Unravelling the genetic architecture of (bicuspid aortic valve-related) aortopathy
17 December 2018
UAntwerp - Campus Drie Eiken - Building O - Auditorium O7 - Universiteitsplein 1 - 2610 WILRIJK (route: UAntwerpen, Campus Drie Eiken
Prof B. Loeys, Prof A. Verstraeten & Prof L. Van Laer
PhD defence Ilse Luyckx - Faculty of Medicine and Health Sciences
Abstract (Presentation in English)
Aortic aneurysms and dissections are a major health problem, accounting for 1-2% of all deaths in the Western population. Although abdominal aortic aneurysms (AAAs) are more prevalent than thoracic aortic aneurysms (TAAs), TAAs have been more exhaustively studied over the past two decades because they have a higher heritability and affect younger individuals. TAA is also prevalent in individuals with a bicuspid aortic valve (BAV), which is the most common congenital heart defect affecting 1-2% of the population. This valve defect is characterized by two aortic valve leaflets instead of the normal three (tricuspid aortic valve, TAV). About 10-20% of the BAV-patients develop thoracic aortic aneurysm at some stage in life and they have an 8-fold increased risk of aortic dissection, typically occurring at young age. Therapies capable of preventing, stopping or reversing TAA formation are not yet available. Hence, an early diagnosis of patients with TAA and the identification of at-risk (BAV/)TAA-individuals is essential. Acquisition of improved insights into the genetic basis of TAA will help by immediately facilitating TAA diagnostics, prognostics and therapy. Moreover, it may reveal novel pathomechanisms which in the long run can advance drug development.
Gene identification in both syndromic and nonsyndromic TAA is proceeding at a rapid pace and has already pinpointed >20 genes associated with familial TAA risk. Whereas these genes explain <30% of all cases of familial TAA, their functional characterization has substantially improved our knowledge of the underlying pathological mechanisms. These new insights enable novel treatment options that are currently being investigated in large clinical trials.

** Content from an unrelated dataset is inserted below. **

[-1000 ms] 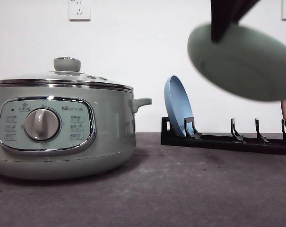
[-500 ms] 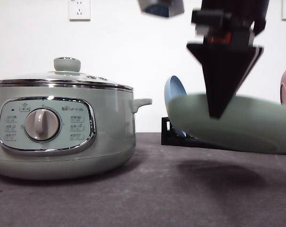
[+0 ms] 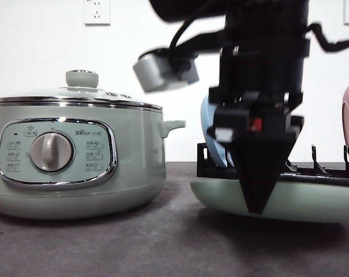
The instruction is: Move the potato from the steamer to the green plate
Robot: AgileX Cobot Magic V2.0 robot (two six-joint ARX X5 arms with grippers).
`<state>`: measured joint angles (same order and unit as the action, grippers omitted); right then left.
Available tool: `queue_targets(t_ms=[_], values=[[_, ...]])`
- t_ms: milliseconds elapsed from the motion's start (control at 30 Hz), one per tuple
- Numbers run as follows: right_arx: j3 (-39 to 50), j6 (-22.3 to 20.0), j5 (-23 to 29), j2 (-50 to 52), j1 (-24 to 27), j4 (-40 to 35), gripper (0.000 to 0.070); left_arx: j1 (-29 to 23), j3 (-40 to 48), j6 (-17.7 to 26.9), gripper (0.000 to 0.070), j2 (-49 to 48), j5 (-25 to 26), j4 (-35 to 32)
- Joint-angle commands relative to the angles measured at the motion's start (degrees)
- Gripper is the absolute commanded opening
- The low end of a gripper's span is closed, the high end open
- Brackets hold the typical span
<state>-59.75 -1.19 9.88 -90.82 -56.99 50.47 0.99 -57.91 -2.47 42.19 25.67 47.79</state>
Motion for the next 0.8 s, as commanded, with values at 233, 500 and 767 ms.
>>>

The genetics of BAV-related aortopathy remains largely elusive. At present, mutations in a handful genes have been linked to the disease, explaining less than 5% of BAV/TAA patients. In this thesis, we aimed to further decipher the genetic architecture of BAV-related aortopathy by identifying novel disease genes and/or variants. Insights into the molecular landscape of BAV/TAA were pursued by looking into single nucleotide variants (SNVs), copy number variations (CNVs) and topological associated domains (TADs).
Molecular diagnoses are already being complemented with clinical information to enable the identification of genotype-phenotype correlations. Moreover, together with the advent of next-generation sequencing approaches, these genetic findings are promoting a shift in the management of patients with TAA by enabling gene-tailored interventions. In the second part of this thesis, we expanded the phenotypic spectrum of patients with TAA to improve genotype-phenotype correlations and, hence, aid genetic counselling.